No se trata de criminalizar a los menores, como se sostiene desde una posición pseudo-progresista, por el contrario, se intenta ir hacia un modelo justo, hacia un “modelo de responsabilidad”, que se caracterice por el reforzamiento de la posición legal del menor, garantizándose los derechos y garantías, y al mismo tiempo afirmando una mayor responsabilidad del joven en relación con el hecho realizado. La idea es de conjugar lo educativo y lo judicial, aplicando un modelo garantista. Una respuesta “responsabilizante”, que enfrente al menor con el sentido de disvalor social de su comportamiento. En pocas palabras se trata de educar en la responsabilidad.

Criminalizar es lo que hoy se hace con nuestros niños y jóvenes, quienes son privados de la libertad aun por debajo de la edad de punibibilidad fijada por la legislación, sin que puedan ser sometidos a un proceso acorde a su edad que les garantice el derecho a defenderse.

El camino propuesto es el que ya han recorrido Europa y nuestra Región.
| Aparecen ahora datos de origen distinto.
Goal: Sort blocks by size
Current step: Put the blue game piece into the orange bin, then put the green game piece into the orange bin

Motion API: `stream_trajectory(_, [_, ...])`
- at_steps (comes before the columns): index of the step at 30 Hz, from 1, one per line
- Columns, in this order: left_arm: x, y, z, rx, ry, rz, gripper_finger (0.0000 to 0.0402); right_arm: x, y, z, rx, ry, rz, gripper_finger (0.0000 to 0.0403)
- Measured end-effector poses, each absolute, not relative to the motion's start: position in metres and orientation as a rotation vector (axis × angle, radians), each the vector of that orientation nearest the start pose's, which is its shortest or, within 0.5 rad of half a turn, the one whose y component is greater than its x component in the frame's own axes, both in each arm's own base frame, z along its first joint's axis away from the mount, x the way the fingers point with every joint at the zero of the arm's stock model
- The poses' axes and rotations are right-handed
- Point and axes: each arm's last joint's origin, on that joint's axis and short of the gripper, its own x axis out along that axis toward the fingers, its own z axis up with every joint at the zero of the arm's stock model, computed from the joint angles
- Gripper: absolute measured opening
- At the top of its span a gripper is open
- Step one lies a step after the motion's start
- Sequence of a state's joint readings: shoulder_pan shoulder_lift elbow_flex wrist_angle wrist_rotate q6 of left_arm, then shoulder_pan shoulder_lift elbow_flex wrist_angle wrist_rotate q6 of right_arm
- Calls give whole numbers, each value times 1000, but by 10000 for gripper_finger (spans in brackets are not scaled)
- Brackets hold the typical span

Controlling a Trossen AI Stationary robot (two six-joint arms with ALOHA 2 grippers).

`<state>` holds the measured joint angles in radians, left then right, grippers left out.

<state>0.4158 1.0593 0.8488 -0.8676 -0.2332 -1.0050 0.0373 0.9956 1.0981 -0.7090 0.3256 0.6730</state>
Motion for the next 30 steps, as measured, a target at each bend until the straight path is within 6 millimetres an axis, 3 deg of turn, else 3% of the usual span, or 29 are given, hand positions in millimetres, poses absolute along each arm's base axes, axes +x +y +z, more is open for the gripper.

Uruguay, Paraguay, Brasil, Chile, Venezuela y Perú han disminuido su franja etarea en algunos casos hasta los 12 años, quedando nuestro país como el único que no ha adecuado ni su régimen y priva del debido proceso a una ancha franja de población..

Observatorios internacionales, como Naciones Unidas, vienen advirtiendo la grave situación de la niñez en nuestro País, reclamando un abordaje integral, con políticas sociales activas, tendiendo a evitar cualquier situación que ponga en riesgo a los menores y en los casos excepcionales en los que deba juzgarse su conducta, el resultado apunte a reinsertarlo en la sociedad.

El marco legal cuya sanción juzgamos imprescindible, debe verse como el comienzo de una política seria, necesaria para la instrumentación de instituciones especializadas de las que hoy carecemos y la articulación de una política sin consignismos, que deje de lado los clichés ideológicos y las falsas antinomias, para ocuparse seriamente de una gravísima problemática social.

Es necesario brindar al menor las garantías del debido proceso, de las que hoy carece, a través de un proceso responsabilizante, serio, con protección de los derechos integrales como todas persona merece, en el marco de una política hoy ausente.